▼▼▼

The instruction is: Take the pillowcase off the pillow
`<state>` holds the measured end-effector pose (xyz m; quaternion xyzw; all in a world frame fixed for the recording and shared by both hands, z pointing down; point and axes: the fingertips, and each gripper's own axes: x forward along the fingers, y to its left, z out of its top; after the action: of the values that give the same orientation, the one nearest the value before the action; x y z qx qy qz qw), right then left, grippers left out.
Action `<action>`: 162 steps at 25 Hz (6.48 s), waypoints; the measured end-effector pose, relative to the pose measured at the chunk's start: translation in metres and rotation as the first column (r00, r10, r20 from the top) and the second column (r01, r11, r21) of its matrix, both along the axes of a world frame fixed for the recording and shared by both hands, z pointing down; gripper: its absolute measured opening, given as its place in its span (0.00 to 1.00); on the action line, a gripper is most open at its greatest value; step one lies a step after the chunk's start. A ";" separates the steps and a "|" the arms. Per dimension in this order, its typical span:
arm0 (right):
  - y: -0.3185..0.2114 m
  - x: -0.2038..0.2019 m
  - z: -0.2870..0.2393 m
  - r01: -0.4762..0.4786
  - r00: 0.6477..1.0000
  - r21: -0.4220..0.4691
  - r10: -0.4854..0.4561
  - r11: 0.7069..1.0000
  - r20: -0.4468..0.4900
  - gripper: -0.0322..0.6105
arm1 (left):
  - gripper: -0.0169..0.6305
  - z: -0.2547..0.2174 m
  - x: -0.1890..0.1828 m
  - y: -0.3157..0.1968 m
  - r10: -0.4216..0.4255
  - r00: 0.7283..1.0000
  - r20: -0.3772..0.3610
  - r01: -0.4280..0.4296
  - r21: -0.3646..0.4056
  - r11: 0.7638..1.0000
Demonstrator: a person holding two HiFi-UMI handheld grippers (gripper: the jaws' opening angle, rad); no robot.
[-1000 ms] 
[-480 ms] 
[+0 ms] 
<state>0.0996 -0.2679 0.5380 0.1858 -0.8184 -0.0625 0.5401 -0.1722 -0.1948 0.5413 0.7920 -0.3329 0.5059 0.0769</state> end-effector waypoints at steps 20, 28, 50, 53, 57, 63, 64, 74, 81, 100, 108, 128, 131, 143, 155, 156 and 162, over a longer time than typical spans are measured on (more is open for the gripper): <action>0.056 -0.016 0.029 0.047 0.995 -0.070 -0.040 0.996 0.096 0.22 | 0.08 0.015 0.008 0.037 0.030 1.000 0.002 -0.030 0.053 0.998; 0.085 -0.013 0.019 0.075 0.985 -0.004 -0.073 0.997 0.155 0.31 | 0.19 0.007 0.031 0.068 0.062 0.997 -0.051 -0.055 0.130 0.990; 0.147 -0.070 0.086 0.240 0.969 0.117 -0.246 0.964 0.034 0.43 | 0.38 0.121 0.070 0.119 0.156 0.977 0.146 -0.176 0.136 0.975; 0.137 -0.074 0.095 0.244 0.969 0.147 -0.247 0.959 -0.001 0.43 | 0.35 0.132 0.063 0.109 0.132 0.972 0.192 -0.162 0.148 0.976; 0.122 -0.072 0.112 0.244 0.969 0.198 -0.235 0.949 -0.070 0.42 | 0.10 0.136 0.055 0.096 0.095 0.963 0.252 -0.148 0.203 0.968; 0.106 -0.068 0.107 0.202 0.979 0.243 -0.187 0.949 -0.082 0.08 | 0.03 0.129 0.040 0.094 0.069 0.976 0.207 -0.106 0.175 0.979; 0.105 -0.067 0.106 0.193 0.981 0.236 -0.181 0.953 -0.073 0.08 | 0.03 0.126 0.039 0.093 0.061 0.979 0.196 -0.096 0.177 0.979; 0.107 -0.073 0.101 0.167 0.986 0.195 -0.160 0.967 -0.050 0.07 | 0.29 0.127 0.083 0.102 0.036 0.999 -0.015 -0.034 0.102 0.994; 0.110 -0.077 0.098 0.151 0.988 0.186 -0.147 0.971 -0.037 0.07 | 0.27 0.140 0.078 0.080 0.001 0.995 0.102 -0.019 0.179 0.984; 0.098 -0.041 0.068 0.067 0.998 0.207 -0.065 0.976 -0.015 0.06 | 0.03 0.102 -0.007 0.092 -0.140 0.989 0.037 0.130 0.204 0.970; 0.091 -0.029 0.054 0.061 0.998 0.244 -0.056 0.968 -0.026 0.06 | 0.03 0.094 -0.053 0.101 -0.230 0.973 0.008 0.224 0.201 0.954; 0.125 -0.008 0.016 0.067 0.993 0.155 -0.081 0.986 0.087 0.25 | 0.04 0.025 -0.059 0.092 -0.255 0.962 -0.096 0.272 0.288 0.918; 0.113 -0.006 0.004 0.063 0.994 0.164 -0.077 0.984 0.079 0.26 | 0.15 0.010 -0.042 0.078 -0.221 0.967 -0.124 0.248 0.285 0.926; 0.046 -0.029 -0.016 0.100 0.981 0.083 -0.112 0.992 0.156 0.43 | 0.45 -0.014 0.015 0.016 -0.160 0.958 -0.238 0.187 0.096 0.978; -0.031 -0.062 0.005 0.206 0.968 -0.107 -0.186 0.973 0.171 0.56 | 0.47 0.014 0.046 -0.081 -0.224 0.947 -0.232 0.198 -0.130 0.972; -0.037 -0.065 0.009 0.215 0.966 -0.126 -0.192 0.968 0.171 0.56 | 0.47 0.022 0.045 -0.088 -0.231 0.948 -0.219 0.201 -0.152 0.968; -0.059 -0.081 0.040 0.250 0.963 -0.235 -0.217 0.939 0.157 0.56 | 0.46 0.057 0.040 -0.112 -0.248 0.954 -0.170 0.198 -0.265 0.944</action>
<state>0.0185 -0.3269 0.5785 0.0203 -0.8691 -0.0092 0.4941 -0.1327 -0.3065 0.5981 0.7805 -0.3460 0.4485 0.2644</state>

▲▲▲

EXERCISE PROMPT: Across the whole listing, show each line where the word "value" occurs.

SOLUTION:
`<state>` holds the measured end-effector pose (xyz m; quaternion xyzw; all in a world frame fixed for the recording and shared by both hands, z pointing down; point and axes: the fingertips, and each gripper's own axes: x forward along the fingers, y to its left, z out of its top; after the action: of the values that give the same orientation, the one nearest the value before the action; x y z qx qy qz qw), right then left, grippers left out.
Action `<action>`: 162 steps at 25 Hz (6.48 s), waypoints; the measured end-effector pose, relative to the pose measured at the chunk's start: translation in metres and rotation as the first column (r00, r10, r20 from the top) and the second column (r01, r11, r21) of its matrix, both along the axes of a world frame fixed for the recording and shared by both hands, z pointing down; gripper: its absolute measured opening, given as its place in its span (0.00 to 1.00); on the action line, a gripper is most open at its greatest value; step one lies a step after the chunk's start. A ";" separates the steps and a "|" the arms. Per dimension in this order, its typical span:

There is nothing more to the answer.